With every line kept intact, print the entries that appear below.

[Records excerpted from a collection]
--------
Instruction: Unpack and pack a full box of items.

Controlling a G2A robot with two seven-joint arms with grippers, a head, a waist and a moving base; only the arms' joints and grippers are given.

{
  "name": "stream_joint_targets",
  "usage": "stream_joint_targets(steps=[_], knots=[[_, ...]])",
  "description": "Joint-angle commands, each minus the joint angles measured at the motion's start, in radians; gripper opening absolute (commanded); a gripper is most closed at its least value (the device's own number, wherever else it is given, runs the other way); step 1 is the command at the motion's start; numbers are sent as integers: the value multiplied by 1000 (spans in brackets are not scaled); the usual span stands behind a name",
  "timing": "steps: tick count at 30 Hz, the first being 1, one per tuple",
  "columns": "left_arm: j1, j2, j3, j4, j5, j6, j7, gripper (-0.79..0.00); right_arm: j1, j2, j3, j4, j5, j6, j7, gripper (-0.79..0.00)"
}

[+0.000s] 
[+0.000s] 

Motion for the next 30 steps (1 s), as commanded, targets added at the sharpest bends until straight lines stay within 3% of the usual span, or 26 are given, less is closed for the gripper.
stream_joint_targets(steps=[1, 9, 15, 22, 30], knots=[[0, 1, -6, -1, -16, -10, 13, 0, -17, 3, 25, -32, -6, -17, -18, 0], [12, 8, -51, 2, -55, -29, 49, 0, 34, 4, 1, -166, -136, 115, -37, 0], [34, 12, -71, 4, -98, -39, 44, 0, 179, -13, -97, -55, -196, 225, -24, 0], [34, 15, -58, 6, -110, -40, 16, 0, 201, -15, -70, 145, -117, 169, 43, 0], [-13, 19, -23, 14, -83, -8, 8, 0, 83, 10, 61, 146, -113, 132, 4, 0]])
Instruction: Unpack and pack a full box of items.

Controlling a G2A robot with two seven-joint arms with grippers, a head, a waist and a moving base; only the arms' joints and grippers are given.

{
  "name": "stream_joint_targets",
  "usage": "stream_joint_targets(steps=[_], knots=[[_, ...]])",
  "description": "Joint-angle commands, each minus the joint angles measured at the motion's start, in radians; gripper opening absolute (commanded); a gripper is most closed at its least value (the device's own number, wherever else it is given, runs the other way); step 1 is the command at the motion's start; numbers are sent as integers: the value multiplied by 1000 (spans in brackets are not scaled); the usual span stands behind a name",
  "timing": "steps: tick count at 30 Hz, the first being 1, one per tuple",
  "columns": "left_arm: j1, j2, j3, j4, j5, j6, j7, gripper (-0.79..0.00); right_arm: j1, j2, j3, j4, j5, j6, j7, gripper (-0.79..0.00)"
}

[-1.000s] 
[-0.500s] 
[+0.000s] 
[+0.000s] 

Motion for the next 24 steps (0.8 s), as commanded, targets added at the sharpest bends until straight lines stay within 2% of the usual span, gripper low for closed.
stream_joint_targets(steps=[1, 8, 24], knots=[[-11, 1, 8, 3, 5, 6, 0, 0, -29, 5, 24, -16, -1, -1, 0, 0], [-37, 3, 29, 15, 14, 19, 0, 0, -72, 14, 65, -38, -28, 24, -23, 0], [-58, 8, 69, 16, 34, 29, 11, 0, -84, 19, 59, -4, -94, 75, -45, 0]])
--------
Finished task:
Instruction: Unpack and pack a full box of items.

Controlling a G2A robot with two seven-joint arms with grippers, a head, a waist and a moving base; only the arms' joints and grippers are given.

{
  "name": "stream_joint_targets",
  "usage": "stream_joint_targets(steps=[_], knots=[[_, ...]])",
  "description": "Joint-angle commands, each minus the joint angles measured at the motion's start, in radians; gripper opening absolute (commanded); a gripper is most closed at its least value (the device's own number, wherever else it is given, runs the other way); step 1 is the command at the motion's start; numbers are sent as integers: the value multiplied by 1000 (spans in brackets are not scaled); the usual span stands behind a name",
  "timing": "steps: tick count at 30 Hz, the first being 1, one per tuple",
  "columns": "left_arm: j1, j2, j3, j4, j5, j6, j7, gripper (-0.79..0.00); right_arm: j1, j2, j3, j4, j5, j6, j7, gripper (-0.79..0.00)"
}

[+0.000s] 
[+0.000s] 

Motion for the next 30 steps (1 s), as commanded, targets added at the sharpest bends until straight lines stay within 3% of the usual span, or 26 are given, less is closed for the gripper.
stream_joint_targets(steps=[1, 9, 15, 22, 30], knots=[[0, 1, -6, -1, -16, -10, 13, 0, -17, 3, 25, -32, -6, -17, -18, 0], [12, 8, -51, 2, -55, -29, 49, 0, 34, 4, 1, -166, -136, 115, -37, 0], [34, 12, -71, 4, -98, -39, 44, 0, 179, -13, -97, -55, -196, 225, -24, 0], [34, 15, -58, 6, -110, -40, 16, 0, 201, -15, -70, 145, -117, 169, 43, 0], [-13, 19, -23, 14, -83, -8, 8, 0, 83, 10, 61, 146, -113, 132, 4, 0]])
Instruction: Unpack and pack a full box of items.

Controlling a G2A robot with two seven-joint arms with grippers, a head, a waist and a moving base; only the arms' joints and grippers are given.

{
  "name": "stream_joint_targets",
  "usage": "stream_joint_targets(steps=[_], knots=[[_, ...]])",
  "description": "Joint-angle commands, each minus the joint angles measured at the motion's start, in radians; gripper opening absolute (commanded); a gripper is most closed at its least value (the device's own number, wherever else it is given, runs the other way); step 1 is the command at the motion's start; numbers are sent as integers: the value multiplied by 1000 (spans in brackets are not scaled); the usual span stands behind a name",
  "timing": "steps: tick count at 30 Hz, the first being 1, one per tuple",
  "columns": "left_arm: j1, j2, j3, j4, j5, j6, j7, gripper (-0.79..0.00); right_arm: j1, j2, j3, j4, j5, j6, j7, gripper (-0.79..0.00)"
}

[-1.000s] 
[-0.500s] 
[+0.000s] 
[+0.000s] 

Motion for the next 24 steps (0.8 s), as commanded, targets added at the sharpest bends until straight lines stay within 2% of the usual span, gripper low for closed.
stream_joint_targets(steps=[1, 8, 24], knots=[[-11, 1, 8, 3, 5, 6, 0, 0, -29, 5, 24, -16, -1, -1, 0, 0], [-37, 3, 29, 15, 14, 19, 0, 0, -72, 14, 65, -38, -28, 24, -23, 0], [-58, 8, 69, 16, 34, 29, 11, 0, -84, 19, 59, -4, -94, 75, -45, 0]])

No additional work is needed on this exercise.